DATA BELOW:
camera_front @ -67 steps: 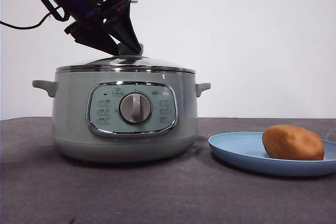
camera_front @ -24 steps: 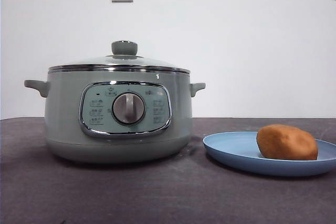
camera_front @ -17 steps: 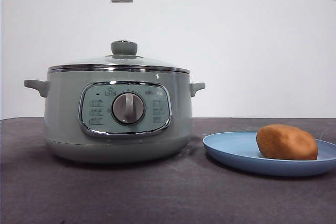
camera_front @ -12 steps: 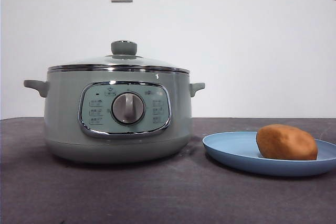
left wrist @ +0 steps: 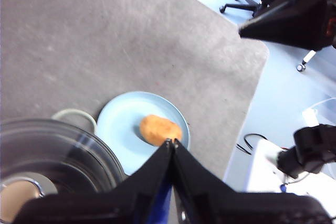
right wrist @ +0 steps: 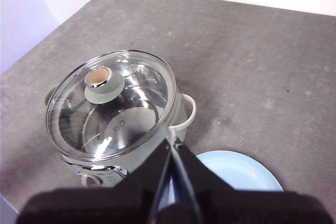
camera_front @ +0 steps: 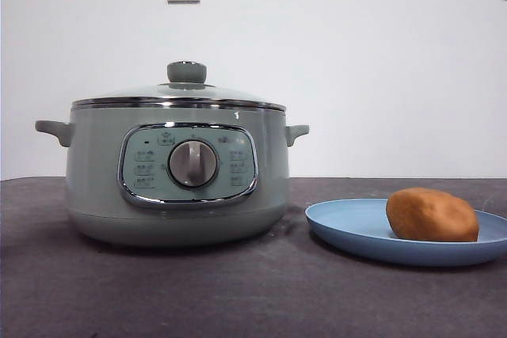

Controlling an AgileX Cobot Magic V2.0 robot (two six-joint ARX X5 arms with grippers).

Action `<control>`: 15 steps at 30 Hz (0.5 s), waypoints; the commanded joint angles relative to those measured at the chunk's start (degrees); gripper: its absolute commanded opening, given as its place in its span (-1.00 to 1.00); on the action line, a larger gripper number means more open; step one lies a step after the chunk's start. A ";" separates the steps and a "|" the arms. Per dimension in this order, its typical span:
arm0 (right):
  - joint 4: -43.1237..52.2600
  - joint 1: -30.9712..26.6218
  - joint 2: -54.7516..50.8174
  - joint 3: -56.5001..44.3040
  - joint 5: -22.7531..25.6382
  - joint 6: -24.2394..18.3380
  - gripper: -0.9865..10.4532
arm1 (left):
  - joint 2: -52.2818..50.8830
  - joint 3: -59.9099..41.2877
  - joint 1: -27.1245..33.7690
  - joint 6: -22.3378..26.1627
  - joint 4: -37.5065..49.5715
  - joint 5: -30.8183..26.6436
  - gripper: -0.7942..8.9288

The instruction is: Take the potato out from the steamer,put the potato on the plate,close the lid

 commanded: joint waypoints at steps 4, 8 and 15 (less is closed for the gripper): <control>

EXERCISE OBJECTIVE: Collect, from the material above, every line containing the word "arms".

WORKED SOLUTION:
Controlling an AgileX Cobot Magic V2.0 robot (two six-joint ARX X5 arms with grippers).
Action `<control>`: 15 steps at 30 Hz (0.5 s), waypoints; the commanded joint angles relative to those measured at the chunk's start (degrees); gripper: its absolute commanded opening, given as its place in its span (-1.00 to 1.00); on the action line, a larger gripper number means more open; step one lies a step after the chunk's start. A ";" separates the steps and a "|" the arms. Per dimension in this order, its typical span:

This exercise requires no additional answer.